By Douglas J. Gillert and Lt. Rick Haupt
American Forces Press Service

WASHINGTON, April 16, 1999 – Military health care quality has never been better, but it's still hard sometimes to see a doctor or get an appointment, Dr. Sue Bailey learned in Southern California March 31.

The assistant secretary of defense for health affairs participated in focus groups with senior military commanders, beneficiaries, and military and civilian health care providers. No problems with the quality of care surfaced in the discussions, but Bailey heard complaints about customer service and how complex and difficult TRICARE is to understand. Yet, she came away from the talks convinced TRICARE has improved military health care overall.

"DoD health care is remarkably better than it was 10 years ago," Bailey said. She cited improved technology, provider training and the emphasis on preventive care as signs military health care is itself, healthier. "The problem is, [TRICARE] is perceived as more complex," Bailey said.

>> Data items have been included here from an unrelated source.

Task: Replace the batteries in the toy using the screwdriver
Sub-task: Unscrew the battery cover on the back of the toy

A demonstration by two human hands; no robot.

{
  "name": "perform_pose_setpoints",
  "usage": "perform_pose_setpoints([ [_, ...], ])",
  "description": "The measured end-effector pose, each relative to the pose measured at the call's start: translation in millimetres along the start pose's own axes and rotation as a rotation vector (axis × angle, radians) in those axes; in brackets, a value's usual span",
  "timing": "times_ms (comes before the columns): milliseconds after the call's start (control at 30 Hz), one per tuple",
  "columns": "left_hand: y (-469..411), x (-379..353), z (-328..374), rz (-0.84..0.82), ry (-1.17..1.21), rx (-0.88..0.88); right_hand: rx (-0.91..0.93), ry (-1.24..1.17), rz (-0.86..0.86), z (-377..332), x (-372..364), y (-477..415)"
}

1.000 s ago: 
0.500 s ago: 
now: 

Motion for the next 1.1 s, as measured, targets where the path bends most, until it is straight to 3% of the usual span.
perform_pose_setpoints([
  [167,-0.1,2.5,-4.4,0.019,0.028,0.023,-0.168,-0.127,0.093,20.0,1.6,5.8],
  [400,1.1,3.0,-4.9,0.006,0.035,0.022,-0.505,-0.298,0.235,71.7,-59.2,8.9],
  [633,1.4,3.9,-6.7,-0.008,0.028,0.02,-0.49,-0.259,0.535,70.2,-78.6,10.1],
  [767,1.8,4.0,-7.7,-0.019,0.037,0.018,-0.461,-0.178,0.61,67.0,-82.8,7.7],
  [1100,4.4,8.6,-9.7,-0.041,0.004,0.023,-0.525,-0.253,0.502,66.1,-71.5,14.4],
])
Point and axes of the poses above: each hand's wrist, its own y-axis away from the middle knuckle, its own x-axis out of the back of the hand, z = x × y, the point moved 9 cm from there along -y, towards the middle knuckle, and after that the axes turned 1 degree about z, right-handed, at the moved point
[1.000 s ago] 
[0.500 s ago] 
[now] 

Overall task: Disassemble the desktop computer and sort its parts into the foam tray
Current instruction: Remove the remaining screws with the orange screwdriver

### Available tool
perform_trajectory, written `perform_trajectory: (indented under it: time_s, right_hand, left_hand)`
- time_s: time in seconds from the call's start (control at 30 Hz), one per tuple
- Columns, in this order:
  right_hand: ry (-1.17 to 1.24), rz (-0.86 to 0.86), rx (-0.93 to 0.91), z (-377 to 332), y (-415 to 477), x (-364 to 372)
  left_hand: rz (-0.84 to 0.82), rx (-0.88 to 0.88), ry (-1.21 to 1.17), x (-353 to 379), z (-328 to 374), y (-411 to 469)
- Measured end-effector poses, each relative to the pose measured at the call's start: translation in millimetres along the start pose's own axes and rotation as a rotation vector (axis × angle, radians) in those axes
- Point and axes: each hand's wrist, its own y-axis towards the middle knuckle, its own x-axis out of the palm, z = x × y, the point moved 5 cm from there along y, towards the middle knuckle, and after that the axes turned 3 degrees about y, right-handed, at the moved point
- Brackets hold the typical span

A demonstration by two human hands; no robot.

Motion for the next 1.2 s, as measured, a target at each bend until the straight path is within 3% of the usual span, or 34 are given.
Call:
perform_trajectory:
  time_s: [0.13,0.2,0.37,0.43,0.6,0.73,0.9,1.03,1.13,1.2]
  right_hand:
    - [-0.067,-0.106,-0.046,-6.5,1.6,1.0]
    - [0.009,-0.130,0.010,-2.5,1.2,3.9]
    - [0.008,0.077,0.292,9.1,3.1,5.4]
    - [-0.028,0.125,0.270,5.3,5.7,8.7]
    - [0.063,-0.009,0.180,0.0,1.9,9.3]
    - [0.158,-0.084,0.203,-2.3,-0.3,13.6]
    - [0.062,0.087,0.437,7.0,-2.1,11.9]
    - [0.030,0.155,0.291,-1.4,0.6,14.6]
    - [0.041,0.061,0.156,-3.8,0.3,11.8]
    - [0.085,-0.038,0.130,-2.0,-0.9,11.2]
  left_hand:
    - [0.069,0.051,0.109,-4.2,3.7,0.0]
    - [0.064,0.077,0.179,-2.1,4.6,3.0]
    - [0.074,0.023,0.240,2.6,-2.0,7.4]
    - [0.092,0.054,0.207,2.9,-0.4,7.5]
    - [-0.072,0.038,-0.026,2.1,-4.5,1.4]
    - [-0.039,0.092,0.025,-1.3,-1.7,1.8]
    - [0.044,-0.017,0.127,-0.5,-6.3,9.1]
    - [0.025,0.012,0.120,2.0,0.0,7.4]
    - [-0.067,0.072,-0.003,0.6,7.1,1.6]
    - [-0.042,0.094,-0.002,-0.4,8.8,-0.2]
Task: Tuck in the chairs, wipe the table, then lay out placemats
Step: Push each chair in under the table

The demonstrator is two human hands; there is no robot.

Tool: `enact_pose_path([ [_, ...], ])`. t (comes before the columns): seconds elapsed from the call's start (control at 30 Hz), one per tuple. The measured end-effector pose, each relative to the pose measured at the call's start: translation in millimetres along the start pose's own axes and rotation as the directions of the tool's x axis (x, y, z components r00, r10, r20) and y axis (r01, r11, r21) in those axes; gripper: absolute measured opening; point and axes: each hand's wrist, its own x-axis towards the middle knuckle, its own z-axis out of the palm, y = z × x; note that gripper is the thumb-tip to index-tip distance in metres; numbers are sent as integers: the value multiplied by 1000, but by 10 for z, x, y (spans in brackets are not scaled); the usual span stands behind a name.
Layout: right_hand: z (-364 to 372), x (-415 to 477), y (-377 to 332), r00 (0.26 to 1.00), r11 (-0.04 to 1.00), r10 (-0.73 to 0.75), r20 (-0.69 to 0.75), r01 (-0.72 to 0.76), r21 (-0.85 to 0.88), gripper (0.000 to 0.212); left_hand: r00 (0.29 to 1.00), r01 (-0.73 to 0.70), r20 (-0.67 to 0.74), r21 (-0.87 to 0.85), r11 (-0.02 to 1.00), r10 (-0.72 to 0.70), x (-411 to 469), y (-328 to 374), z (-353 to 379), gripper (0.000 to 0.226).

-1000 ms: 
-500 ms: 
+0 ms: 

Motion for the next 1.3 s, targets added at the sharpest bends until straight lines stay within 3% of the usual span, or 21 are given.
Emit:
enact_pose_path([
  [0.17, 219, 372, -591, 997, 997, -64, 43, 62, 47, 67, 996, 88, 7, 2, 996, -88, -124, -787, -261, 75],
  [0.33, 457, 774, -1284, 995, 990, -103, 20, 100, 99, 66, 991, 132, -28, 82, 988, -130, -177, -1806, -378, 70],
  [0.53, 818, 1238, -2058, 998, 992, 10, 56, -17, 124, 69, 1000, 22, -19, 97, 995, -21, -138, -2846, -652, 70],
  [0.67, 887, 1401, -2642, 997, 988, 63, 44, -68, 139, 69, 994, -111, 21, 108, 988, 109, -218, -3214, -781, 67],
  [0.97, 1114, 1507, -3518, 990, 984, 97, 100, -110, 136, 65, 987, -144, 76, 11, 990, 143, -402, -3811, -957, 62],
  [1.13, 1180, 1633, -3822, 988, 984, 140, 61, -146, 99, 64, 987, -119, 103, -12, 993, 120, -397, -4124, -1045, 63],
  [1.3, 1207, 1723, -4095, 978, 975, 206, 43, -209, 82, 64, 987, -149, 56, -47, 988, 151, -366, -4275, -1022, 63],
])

Before TRICARE was implemented in 1995, patients received their care either military hospitals and clinics or through CHAMPUS- authorized providers. TRICARE offers many more choices for treatment, including 15 beneficiary categories.

While not offering specific remedies, Bailey said DoD needs to stabilize and simplify TRICARE and raise customer satisfaction. Members of the focus groups agreed.

"I think we need to simplify TRICARE, especially for our new service members," said Wendy Peterson, quality of life coordinator at the Marine Corps Recruit Depot in San Diego.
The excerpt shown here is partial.